• ACTIVITY: The lines needed are those below that contain the word "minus"; copy each one.
• • •
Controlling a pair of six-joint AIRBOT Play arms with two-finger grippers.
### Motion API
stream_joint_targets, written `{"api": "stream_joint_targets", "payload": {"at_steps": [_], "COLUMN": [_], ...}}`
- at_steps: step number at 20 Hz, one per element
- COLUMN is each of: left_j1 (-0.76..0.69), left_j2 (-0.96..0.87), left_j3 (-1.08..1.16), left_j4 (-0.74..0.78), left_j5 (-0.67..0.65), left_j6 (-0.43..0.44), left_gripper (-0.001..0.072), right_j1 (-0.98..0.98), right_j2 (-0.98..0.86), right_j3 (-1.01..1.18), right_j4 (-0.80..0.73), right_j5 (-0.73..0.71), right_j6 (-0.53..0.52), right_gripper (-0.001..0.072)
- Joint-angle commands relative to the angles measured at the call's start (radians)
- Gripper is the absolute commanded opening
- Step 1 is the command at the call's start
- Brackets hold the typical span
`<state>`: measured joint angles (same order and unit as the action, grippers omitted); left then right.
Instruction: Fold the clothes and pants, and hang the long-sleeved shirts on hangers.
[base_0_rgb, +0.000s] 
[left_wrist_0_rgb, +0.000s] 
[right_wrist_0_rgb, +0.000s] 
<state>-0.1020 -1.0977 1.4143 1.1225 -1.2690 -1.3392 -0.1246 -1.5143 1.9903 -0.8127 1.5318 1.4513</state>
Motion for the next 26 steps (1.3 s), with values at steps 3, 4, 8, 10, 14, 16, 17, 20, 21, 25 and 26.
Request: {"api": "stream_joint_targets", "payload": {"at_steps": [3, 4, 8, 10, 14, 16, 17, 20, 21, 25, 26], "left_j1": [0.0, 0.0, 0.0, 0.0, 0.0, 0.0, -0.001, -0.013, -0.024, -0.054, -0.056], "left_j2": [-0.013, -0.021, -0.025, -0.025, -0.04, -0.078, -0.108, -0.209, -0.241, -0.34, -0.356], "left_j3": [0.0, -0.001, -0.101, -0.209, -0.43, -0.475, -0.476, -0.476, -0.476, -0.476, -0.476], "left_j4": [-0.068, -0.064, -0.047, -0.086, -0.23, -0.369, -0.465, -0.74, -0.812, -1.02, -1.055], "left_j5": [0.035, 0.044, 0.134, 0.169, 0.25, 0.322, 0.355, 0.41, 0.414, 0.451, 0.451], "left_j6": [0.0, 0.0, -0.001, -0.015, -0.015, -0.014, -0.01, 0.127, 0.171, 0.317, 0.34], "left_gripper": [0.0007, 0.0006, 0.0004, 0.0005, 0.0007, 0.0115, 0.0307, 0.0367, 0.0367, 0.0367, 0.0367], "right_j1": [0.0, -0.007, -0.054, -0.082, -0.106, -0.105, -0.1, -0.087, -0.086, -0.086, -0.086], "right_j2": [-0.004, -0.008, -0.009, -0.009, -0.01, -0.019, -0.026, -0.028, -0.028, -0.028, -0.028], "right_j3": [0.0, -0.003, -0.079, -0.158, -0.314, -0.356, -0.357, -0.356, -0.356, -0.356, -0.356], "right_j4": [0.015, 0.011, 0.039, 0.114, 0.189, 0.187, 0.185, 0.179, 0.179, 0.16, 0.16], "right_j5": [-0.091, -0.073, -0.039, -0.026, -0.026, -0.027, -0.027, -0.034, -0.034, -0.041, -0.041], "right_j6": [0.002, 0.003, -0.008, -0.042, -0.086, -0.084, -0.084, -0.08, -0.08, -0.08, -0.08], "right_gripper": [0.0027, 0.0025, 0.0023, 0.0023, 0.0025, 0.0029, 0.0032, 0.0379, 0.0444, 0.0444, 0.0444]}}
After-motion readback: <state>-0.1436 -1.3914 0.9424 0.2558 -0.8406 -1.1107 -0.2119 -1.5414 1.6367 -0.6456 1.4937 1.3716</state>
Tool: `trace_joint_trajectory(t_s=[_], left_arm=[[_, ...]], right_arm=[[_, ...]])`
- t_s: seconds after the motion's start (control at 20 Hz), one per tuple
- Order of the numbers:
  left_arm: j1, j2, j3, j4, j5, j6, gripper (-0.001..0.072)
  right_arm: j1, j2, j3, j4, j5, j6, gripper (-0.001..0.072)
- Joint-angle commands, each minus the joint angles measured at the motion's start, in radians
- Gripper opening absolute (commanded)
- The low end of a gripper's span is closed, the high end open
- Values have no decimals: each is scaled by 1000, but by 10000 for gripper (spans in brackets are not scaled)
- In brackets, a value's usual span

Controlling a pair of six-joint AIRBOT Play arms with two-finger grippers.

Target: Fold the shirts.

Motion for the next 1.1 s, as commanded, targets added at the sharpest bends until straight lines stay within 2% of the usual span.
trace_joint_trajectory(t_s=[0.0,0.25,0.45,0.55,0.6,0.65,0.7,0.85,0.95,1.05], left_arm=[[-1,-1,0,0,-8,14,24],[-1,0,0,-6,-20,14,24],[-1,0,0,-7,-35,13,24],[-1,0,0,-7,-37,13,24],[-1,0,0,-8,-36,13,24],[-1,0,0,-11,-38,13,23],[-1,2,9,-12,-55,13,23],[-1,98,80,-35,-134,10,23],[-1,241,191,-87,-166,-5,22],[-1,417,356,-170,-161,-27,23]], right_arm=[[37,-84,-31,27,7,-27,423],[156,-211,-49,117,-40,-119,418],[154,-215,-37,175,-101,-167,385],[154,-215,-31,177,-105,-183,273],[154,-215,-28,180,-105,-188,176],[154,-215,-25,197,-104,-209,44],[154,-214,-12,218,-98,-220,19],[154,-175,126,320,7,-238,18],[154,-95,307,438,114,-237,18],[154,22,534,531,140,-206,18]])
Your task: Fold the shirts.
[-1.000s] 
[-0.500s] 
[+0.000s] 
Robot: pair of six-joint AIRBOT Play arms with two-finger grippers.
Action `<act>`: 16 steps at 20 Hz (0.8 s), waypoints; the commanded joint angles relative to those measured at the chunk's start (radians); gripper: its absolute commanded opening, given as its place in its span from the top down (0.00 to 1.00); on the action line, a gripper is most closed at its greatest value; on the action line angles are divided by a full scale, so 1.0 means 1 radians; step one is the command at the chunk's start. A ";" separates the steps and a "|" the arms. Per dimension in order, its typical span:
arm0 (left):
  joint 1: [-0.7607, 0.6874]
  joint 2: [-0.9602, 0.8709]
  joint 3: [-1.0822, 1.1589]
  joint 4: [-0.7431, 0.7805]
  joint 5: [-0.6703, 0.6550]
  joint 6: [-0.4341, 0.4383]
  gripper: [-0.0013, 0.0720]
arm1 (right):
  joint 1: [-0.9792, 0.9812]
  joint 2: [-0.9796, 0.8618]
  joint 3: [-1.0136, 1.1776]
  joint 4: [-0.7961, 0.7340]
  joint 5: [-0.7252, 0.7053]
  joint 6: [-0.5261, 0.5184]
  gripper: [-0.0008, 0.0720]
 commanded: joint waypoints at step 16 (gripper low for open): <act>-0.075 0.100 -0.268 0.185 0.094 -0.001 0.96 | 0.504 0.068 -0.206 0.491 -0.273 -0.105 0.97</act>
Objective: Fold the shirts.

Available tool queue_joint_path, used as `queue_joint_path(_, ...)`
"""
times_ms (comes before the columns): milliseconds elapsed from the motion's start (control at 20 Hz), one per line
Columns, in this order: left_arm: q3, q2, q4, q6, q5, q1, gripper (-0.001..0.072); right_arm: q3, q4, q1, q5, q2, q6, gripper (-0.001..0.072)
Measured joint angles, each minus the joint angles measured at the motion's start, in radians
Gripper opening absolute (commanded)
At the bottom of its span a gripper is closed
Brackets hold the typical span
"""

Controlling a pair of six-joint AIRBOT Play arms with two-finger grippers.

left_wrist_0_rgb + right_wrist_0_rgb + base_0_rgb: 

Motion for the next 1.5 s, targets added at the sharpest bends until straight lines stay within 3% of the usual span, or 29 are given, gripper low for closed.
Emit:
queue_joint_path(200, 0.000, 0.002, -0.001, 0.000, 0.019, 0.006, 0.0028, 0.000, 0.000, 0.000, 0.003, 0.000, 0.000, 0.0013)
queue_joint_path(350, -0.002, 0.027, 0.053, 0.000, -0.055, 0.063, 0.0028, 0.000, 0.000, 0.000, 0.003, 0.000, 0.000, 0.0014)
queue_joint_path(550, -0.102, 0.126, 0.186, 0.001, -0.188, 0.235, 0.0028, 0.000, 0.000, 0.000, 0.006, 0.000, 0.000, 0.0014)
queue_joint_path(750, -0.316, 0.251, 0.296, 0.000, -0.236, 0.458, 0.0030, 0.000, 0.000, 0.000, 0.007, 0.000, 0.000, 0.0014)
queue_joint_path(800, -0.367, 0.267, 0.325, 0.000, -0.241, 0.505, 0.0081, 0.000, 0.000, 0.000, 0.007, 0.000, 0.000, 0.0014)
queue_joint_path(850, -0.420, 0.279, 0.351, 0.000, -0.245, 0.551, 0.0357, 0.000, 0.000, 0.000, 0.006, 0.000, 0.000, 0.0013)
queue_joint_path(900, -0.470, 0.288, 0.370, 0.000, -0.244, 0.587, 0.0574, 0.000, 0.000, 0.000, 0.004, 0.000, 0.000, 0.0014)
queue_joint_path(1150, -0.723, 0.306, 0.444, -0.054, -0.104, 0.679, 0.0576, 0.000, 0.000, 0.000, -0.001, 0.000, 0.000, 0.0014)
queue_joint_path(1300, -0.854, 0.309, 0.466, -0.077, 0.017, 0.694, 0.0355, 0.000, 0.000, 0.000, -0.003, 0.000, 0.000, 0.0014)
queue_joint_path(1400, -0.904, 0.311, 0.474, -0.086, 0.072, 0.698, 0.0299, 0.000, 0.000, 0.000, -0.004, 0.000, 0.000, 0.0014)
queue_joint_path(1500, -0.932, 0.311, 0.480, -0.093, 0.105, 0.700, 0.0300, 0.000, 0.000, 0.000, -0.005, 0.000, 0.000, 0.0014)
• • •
• TASK OUTPUT:
- Joint-angle commands, each minus the joint angles measured at the motion's start, in radians
Measured joint angles, each minus the joint angles measured at the motion's start, in radians

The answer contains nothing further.